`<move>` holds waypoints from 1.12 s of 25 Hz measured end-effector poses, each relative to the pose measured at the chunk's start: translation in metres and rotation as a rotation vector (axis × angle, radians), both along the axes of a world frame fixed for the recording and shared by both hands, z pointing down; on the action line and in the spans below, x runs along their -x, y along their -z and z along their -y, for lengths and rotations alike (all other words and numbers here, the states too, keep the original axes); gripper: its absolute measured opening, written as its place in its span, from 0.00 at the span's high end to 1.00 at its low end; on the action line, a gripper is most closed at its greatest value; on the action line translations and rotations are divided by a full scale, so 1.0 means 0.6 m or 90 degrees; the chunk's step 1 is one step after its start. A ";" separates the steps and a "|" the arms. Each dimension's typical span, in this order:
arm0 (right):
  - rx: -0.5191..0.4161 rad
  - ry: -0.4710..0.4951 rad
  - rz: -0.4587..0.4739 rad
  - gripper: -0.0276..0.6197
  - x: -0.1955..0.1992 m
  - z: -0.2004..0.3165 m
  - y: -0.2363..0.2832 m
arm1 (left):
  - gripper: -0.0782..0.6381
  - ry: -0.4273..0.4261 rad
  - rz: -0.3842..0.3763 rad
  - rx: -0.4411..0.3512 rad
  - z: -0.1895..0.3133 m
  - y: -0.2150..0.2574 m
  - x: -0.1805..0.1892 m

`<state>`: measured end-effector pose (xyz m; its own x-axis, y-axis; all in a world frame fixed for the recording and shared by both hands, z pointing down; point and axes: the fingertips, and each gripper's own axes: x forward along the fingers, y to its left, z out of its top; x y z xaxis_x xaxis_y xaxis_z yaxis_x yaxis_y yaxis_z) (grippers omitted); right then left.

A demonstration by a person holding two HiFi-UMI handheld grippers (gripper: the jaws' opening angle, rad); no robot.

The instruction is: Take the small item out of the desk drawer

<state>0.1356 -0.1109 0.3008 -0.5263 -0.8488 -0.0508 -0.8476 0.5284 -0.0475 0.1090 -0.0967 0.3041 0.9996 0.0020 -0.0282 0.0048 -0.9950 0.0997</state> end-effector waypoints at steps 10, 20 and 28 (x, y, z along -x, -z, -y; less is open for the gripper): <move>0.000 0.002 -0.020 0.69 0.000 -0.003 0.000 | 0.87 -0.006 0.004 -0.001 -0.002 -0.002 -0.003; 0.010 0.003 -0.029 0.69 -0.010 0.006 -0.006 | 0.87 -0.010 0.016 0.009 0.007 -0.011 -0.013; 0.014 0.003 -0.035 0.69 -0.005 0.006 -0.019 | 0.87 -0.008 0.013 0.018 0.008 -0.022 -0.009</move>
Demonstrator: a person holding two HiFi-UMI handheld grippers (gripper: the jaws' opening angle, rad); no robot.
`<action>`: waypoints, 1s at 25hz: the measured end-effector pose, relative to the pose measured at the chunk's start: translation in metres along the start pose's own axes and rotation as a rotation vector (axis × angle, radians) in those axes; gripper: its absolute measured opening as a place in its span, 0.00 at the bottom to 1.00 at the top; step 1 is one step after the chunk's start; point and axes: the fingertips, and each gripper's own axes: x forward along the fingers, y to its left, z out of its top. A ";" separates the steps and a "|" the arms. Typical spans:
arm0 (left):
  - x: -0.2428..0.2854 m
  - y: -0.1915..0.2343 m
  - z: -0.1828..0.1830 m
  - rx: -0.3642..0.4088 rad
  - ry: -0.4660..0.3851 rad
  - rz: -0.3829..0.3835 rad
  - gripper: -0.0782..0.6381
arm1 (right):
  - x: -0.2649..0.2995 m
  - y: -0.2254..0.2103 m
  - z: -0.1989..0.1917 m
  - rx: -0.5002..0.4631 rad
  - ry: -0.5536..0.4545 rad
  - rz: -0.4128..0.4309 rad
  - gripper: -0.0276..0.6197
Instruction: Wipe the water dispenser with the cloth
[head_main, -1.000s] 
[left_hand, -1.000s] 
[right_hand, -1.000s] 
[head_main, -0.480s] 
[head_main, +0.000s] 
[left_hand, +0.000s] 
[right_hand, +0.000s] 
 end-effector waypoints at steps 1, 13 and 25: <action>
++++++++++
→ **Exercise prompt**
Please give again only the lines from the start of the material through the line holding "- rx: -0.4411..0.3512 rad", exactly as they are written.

→ **Solution**
`<move>` holds waypoints from 1.12 s of 25 Hz measured end-effector poses, each relative to the pose measured at the chunk's start: translation in metres and rotation as a rotation vector (axis × angle, radians), both along the axes of a world frame fixed for the recording and shared by both hands, z pointing down; on the action line and in the spans below, x runs along their -x, y along their -z and z along their -y, for lengths and rotations alike (all other words and numbers here, the states too, keep the original axes); gripper: its absolute measured opening, written as its place in its span, from 0.00 at the span's high end to 1.00 at its low end; on the action line, a gripper is most closed at its greatest value; on the action line translations and rotations are divided by a full scale, so 1.0 means 0.6 m or 90 degrees; the chunk's step 1 is one step after its start. A ";" separates the steps and a "|" the arms. Each dimension's typical span, in this order:
arm0 (right):
  - rx: -0.5191..0.4161 rad
  - ry: -0.4710..0.4951 rad
  - rz: -0.4587..0.4739 rad
  - gripper: -0.0276..0.6197
  - x: -0.1955..0.1992 m
  - z: -0.2004..0.3165 m
  - y: -0.2363..0.2832 m
arm1 (left):
  - gripper: -0.0782..0.6381
  - ry: -0.4273..0.4261 rad
  - rz: -0.3842..0.3763 rad
  - rx: -0.4411..0.3512 rad

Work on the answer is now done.